**Exercise details**: Copy every record exactly as it appears in the data below.

**Extracted records**:

****************************************

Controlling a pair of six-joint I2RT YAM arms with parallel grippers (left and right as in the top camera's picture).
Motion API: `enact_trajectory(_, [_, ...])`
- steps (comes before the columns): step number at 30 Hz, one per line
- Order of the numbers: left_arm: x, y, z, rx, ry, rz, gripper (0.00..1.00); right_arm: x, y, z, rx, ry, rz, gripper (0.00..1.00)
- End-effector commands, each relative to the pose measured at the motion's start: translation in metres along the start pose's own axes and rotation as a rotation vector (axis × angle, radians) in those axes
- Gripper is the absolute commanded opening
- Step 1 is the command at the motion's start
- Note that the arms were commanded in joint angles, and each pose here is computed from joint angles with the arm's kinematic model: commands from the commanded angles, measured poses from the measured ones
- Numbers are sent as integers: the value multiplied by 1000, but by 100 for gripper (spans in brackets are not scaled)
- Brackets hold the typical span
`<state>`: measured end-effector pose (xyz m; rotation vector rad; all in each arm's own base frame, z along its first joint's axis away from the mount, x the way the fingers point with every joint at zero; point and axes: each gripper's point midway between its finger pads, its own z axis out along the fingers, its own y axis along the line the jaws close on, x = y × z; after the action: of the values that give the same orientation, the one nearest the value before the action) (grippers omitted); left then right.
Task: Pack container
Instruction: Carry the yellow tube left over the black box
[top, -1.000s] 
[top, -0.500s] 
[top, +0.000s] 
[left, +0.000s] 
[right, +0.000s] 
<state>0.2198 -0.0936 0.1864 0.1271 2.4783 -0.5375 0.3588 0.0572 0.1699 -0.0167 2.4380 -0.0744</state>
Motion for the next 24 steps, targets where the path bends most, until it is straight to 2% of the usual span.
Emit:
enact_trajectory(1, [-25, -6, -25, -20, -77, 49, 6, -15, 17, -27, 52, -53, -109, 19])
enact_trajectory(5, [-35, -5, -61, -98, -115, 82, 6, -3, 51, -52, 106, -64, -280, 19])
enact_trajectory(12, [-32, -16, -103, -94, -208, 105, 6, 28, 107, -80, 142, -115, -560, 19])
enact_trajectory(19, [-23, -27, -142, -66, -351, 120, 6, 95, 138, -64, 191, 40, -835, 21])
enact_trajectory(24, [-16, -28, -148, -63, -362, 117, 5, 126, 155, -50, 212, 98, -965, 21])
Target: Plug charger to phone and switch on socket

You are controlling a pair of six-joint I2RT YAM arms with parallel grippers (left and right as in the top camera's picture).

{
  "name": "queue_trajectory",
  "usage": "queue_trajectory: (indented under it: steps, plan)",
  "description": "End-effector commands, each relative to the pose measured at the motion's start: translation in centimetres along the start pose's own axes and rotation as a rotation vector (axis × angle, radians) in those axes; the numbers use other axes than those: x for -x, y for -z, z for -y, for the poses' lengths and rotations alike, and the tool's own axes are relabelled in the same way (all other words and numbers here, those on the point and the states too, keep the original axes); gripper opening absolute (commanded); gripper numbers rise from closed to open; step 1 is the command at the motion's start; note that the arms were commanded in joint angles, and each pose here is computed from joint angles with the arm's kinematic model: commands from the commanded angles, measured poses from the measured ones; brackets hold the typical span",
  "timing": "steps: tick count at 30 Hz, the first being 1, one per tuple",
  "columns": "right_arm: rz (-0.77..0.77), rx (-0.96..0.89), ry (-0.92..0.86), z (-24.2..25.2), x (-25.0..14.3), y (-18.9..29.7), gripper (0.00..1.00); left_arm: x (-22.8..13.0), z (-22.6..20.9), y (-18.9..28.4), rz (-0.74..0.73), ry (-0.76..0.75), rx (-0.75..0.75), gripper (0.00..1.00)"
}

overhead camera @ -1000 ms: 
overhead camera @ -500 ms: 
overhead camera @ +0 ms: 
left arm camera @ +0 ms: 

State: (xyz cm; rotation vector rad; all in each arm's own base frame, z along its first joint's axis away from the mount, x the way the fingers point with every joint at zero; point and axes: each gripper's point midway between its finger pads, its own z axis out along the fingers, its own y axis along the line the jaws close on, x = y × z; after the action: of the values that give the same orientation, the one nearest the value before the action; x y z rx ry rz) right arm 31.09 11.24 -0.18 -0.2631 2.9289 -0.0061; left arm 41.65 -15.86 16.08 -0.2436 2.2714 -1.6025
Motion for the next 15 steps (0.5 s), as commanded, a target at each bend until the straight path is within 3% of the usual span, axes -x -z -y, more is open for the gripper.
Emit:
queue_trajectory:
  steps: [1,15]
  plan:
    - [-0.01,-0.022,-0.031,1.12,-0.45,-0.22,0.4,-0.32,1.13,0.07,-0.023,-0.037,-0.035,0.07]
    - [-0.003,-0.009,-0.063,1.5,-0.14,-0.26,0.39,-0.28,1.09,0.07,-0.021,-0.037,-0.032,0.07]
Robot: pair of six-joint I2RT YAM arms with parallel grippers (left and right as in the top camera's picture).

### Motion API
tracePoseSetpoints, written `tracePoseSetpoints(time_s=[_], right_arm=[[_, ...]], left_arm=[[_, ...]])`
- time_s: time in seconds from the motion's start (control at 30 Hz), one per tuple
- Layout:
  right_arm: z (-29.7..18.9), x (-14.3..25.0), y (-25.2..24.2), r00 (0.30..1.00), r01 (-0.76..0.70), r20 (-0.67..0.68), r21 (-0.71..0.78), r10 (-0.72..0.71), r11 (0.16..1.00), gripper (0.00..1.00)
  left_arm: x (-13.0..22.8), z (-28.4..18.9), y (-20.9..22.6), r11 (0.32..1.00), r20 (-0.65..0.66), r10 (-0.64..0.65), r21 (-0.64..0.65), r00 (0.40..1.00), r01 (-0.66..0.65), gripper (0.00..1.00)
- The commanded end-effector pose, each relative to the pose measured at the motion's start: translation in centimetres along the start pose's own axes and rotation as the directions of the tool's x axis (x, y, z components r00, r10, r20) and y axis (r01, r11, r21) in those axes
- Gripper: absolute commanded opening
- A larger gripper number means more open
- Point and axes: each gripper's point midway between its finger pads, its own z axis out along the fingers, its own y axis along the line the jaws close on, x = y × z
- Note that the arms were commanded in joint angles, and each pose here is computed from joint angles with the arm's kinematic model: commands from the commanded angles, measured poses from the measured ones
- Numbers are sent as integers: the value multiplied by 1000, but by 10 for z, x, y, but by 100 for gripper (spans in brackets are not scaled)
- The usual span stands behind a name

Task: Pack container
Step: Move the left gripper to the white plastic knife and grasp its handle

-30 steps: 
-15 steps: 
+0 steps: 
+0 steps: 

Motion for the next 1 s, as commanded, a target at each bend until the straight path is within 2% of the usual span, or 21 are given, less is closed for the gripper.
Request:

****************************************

**Response to the task**:
Controlling a pair of six-joint I2RT YAM arms with parallel grippers (left and right as in the top camera's picture).
Motion API: `enact_trajectory(_, [_, ...])`
- steps (comes before the columns): step number at 30 Hz, one per line
- Order of the numbers: left_arm: x, y, z, rx, ry, rz, gripper (0.00..1.00); right_arm: x, y, z, rx, ry, rz, gripper (0.00..1.00)
- End-effector commands, each relative to the pose measured at the motion's start: translation in metres along the start pose's own axes and rotation as a rotation vector (axis × angle, radians) in those axes
- Gripper is the absolute commanded opening
- Step 1 is the command at the motion's start
- Note that the arms were commanded in joint angles, and each pose here is computed from joint angles with the arm's kinematic model: commands from the commanded angles, measured poses from the measured ones
- Numbers are sent as integers: the value multiplied by 1000, but by 100 for gripper (spans in brackets are not scaled)
- Brackets hold the typical span
`<state>`: measured end-effector pose (xyz m; rotation vector rad; all in each arm's own base frame, z along its first joint's axis away from the mount, x the way the fingers point with every joint at zero; point and axes: each gripper's point midway between its finger pads, its own z axis out along the fingers, its own y axis along the line the jaws close on, x = y × z; after the action: of the values that give the same orientation, the one nearest the value before the action) (grippers omitted); left then right.
Task: Pack container
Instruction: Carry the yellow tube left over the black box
[top, -1.000s] 
[top, -0.500s] 
[top, +0.000s] 
[left, +0.000s] 
[right, +0.000s] 
<state>0.2198 -0.0936 0.1864 0.1271 2.4783 -0.5375 0.3588 0.0572 0.1699 -0.0167 2.4380 -0.0744</state>
Motion for the next 24 steps, targets where the path bends most, until it is straight to 2% of the usual span.
Emit:
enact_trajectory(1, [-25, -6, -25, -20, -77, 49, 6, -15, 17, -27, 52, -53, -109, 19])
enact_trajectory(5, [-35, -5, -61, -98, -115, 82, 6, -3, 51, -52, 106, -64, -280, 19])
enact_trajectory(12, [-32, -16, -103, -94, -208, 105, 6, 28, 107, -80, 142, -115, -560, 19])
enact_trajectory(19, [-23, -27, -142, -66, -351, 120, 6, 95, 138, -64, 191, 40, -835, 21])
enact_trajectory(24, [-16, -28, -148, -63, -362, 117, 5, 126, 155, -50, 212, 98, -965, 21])
Target: Plug charger to phone and switch on socket

You are controlling a pair of six-joint I2RT YAM arms with parallel grippers (left and right as in the top camera's picture).

{
  "name": "queue_trajectory",
  "usage": "queue_trajectory: (indented under it: steps, plan)",
  "description": "End-effector commands, each relative to the pose measured at the motion's start: translation in centimetres along the start pose's own axes and rotation as a rotation vector (axis × angle, radians) in those axes; the numbers use other axes than those: x for -x, y for -z, z for -y, for the poses' lengths and rotations alike, and the tool's own axes are relabelled in the same way (all other words and numbers here, those on the point and the states too, keep the original axes); gripper opening absolute (commanded); gripper numbers rise from closed to open; step 1 is the command at the motion's start; note that the arms were commanded in joint angles, and each pose here is computed from joint angles with the arm's kinematic model: commands from the commanded angles, measured poses from the measured ones; brackets hold the typical span",
  "timing": "steps: tick count at 30 Hz, the first being 1, one per tuple",
  "columns": "right_arm: rz (-0.77..0.77), rx (-0.96..0.89), ry (-0.92..0.86), z (-24.2..25.2), x (-25.0..14.3), y (-18.9..29.7), gripper (0.00..1.00); left_arm: x (-22.8..13.0), z (-22.6..20.9), y (-18.9..28.4), rz (-0.74..0.73), ry (-0.76..0.75), rx (-0.75..0.75), gripper (0.00..1.00)"
}

overhead camera @ -1000 ms: 
overhead camera @ -500 ms: 
overhead camera @ +0 ms: 
left arm camera @ +0 ms: 

State: (xyz cm; rotation vector rad; all in each arm's own base frame, z along its first joint's axis away from the mount, x the way the fingers point with every joint at zero; point and axes: each gripper's point midway between its finger pads, its own z axis out along the fingers, its own y axis along the line the jaws close on, x = y × z; after the action: of the values that give the same orientation, the one nearest the value before the action; x y z rx ry rz) right arm 31.09 11.24 -0.18 -0.2631 2.9289 -0.0061; left arm 41.65 -15.86 16.08 -0.2436 2.2714 -1.6025
Motion for the next 15 steps (0.5 s), as commanded, a target at each bend until the straight path is within 3% of the usual span, axes -x -z -y, more is open for the gripper.
Emit:
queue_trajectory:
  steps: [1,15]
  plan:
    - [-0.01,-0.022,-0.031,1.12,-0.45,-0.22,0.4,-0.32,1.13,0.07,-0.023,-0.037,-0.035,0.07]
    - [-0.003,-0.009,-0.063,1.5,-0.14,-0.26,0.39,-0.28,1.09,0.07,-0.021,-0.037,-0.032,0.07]
Robot: pair of six-joint I2RT YAM arms with parallel grippers (left and right as in the top camera's picture).

### Motion API
tracePoseSetpoints, written `tracePoseSetpoints(time_s=[_], right_arm=[[_, ...]], left_arm=[[_, ...]])`
- time_s: time in seconds from the motion's start (control at 30 Hz), one per tuple
- Layout:
  right_arm: z (-29.7..18.9), x (-14.3..25.0), y (-25.2..24.2), r00 (0.30..1.00), r01 (-0.76..0.70), r20 (-0.67..0.68), r21 (-0.71..0.78), r10 (-0.72..0.71), r11 (0.16..1.00), gripper (0.00..1.00)
  left_arm: x (-13.0..22.8), z (-28.4..18.9), y (-20.9..22.6), r11 (0.32..1.00), r20 (-0.65..0.66), r10 (-0.64..0.65), r21 (-0.64..0.65), r00 (0.40..1.00), r01 (-0.66..0.65), gripper (0.00..1.00)
- The commanded end-effector pose, each relative to the pose measured at the motion's start: translation in centimetres along the start pose's own axes and rotation as the directions of the tool's x axis (x, y, z components r00, r10, r20) and y axis (r01, r11, r21) in those axes
- Gripper: absolute commanded opening
- A larger gripper number means more open
- Point and axes: each gripper's point midway between its finger pads, its own z axis out along the fingers, its own y axis along the line the jaws close on, x = y × z
- Note that the arms were commanded in joint angles, and each pose here is computed from joint angles with the arm's kinematic model: commands from the commanded angles, measured poses from the measured ones
- Numbers are sent as integers: the value multiplied by 1000, but by 10 for z, x, y, but by 100 for gripper (spans in brackets are not scaled)
- The usual span stands behind a name

Task: Pack container
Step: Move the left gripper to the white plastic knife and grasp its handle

-30 steps: 
-15 steps: 
+0 steps: 
+0 steps: 

Motion for the next 1 s, as commanded, a target at each bend until the straight path is within 2% of the usual span, or 21 are given, less is closed for the gripper.
Request:

The exercise requires no additional answer.